Four Deaths and 55 Cases of A (H1N1) in Guatemala

Infections with the influenza virus A (H1N1) recorded an increase in Guatemala, with 55 confirmed cases and four deaths.

In addition to the deaths of two adults in hospitals in the capital, the Ministry of Health and Welfare said two children died in late February in the central-eastern department of Zacapa.

They were part of seven children who had died of unknown causes, and further analysis determined that two of the cases died from the virus.

Health facilities handle up to 50,000 cases of acute respiratory infections and colds per week, said the director of the National Epidemiology Center, Francisco Ardon, quoted by the newspaper Prensa Libre.

Of the confirmed cases in the course of this year, symptoms in 493 persons made them suspicious of influenza and of those 55 were confirmed: 52 of type A and three of type B, the source added.
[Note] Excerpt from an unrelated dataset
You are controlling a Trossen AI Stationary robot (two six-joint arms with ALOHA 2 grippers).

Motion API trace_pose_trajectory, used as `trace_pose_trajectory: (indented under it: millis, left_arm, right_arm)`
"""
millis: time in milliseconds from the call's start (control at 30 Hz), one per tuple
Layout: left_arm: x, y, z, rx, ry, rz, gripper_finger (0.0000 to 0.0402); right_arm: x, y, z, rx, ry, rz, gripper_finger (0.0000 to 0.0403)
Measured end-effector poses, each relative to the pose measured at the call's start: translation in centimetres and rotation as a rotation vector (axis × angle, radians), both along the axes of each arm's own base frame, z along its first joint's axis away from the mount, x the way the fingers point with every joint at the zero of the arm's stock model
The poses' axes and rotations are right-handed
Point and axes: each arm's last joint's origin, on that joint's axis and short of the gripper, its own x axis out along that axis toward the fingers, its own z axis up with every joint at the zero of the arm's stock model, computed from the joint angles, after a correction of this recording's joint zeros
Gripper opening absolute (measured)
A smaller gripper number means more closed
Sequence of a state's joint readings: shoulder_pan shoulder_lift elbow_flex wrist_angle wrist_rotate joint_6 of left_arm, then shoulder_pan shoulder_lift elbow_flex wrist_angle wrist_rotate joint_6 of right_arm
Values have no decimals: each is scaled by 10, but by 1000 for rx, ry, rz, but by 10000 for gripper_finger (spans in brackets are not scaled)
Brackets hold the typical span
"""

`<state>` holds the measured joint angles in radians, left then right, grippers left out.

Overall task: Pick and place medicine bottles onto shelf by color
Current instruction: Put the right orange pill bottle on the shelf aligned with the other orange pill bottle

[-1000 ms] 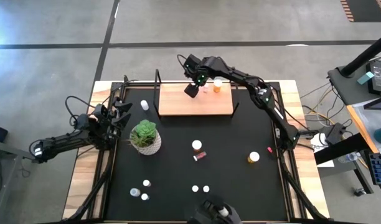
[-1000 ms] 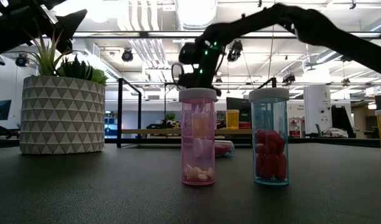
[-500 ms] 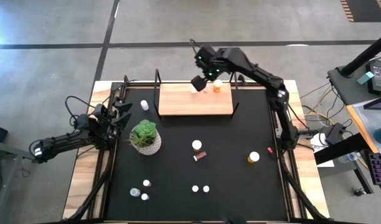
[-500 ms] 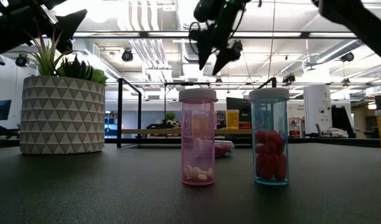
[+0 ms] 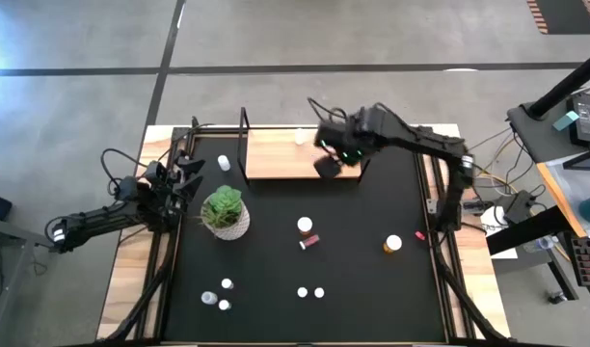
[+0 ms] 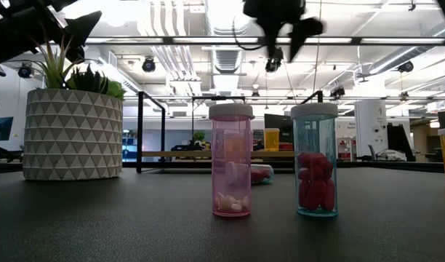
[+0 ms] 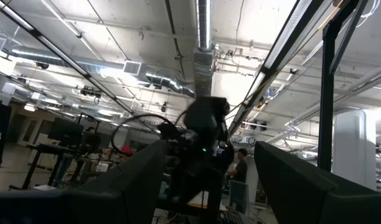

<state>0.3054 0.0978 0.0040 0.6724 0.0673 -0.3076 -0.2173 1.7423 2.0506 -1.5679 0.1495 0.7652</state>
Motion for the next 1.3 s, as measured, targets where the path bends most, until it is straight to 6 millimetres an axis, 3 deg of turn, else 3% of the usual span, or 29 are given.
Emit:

President Otto Perez Molina reiterated the instruction to the ministry of health to take all safety and prevention measures and ensure the availability of Tamiflu, a drug used against the A (H1N1) influenza.

Sector officials said that despite not having the product in large quantities, there is no shortage and hospitals are prepared for any eventuality, and a yellow alert remains in force. They reaffirmed that Venezuela sent three thousand doses of vaccine against the virus, they are awaiting another two thousand promised by Mexico and 410,000 were purchased from the Pan American Health Organization.
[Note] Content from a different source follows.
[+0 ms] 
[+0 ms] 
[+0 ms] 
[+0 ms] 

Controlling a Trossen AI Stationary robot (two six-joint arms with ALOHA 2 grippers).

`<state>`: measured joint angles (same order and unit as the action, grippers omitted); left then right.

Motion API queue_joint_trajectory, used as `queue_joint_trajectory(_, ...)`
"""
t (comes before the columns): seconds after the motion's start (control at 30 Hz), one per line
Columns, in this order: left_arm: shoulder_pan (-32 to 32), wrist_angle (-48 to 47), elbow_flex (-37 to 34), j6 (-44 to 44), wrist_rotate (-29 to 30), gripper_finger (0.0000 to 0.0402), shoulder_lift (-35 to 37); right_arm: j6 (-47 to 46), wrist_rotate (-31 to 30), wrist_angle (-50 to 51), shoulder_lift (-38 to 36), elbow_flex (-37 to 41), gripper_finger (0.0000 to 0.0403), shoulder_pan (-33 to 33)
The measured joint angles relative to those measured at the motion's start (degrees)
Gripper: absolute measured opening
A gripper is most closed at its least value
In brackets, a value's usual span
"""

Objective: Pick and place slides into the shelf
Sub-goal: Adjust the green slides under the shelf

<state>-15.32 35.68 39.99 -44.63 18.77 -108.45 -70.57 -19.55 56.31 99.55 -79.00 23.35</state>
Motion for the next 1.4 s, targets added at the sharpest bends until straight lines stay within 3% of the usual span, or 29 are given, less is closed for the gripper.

Before the end of March, the authorities intend to start a vaccination campaign for children under five and older adults, the groups most vulnerable to the virus, as well as staff of the health care network.

At year's end they hope to have 1,200,000 units to confront any emergency.

As soon as an infected person is confirmed, the vaccine is applied to the entire family and the people with whom the person had contact.

The A (H1N1) virus was detected for the first time in Guatemala in 2009 when the health ministry registered more than 620 cases, 11 of whom died.